◆ WORK ITEM
Copy verbatim the span of lines beginning at the line that contains "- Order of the" and ending with the final line of the data. Exclude pictures from the copy.

◆ SUPPLIED MATERIAL

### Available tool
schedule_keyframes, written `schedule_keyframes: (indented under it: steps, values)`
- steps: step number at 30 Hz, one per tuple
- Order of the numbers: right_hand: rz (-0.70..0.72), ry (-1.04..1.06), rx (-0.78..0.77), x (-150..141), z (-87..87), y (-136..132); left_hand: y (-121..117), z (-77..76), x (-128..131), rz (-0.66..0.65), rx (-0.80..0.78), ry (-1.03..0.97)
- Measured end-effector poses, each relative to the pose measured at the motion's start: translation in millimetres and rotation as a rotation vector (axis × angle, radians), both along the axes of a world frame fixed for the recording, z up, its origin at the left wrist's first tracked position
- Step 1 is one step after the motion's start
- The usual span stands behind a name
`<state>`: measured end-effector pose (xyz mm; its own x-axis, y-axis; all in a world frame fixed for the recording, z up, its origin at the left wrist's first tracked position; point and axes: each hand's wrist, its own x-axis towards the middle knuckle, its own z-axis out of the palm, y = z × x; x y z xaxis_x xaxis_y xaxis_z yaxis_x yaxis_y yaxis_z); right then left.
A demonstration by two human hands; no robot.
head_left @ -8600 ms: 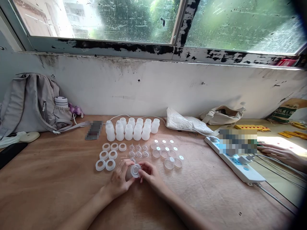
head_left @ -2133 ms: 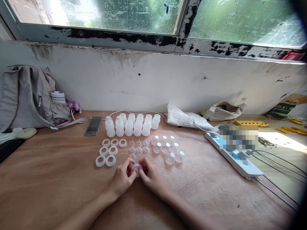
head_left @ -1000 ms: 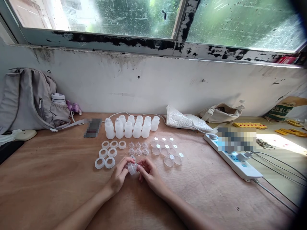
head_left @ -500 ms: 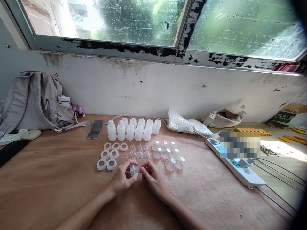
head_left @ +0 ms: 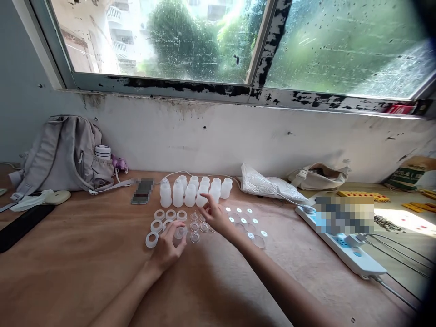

◆ WRITTEN REPLY
- Order of the numbers: right_hand: rz (-0.70..0.72), ry (-1.04..1.06), rx (-0.78..0.77), x (-150..141), z (-87..87), y (-136..132); left_hand: y (-121..117), z (-77..76), x (-128..131), rz (-0.66..0.65), rx (-0.80..0.78), ry (-1.03..0.97)
- Measured end-effector poses, each relative to the pose measured at the motion's start: translation in millimetres and rotation as a rotation vector (axis × angle, radians), both along the axes of a world frame fixed for the recording, z up, its origin at the left wrist's first tracked position
- Step 1 is one step after the motion's start
- The usual span stands behind a name
`<state>`: measured end-effector pose (xyz mm; its own x-axis, y-axis; all in a world frame fixed for the recording, z up, its origin at the left wrist's first tracked position; point and axes: each hand's wrist, its own x-axis towards the middle knuckle, its own z-axis out of the palm, y = z × x; x y z xaxis_x xaxis_y xaxis_z yaxis_x yaxis_y yaxis_z); right then left.
A demonstration by two human hands; no robot.
head_left @ -8600 ms: 
head_left @ -2133 ms: 
head_left @ -1000 ms: 
head_left @ -500 ms: 
head_left @ +0 ms: 

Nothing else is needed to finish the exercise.